• [Exercise objective] What lines in the records include the string "image"? Return each one.

• [Extracted material]
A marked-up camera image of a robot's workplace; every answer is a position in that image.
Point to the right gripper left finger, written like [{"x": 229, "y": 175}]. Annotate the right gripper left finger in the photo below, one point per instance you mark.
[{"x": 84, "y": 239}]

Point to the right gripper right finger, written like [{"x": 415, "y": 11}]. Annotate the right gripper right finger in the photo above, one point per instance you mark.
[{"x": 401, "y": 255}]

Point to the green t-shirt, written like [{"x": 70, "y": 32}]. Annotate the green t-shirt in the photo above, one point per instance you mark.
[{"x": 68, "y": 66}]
==
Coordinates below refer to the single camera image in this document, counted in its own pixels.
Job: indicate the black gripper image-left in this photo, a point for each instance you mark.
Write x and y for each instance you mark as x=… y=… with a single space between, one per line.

• [Task result]
A marked-up camera image of a robot's workplace; every answer is a position in that image.
Coordinates below refer to the single camera image in this document, counted in its own pixels.
Job: indicate the black gripper image-left in this photo, a point for each instance you mark.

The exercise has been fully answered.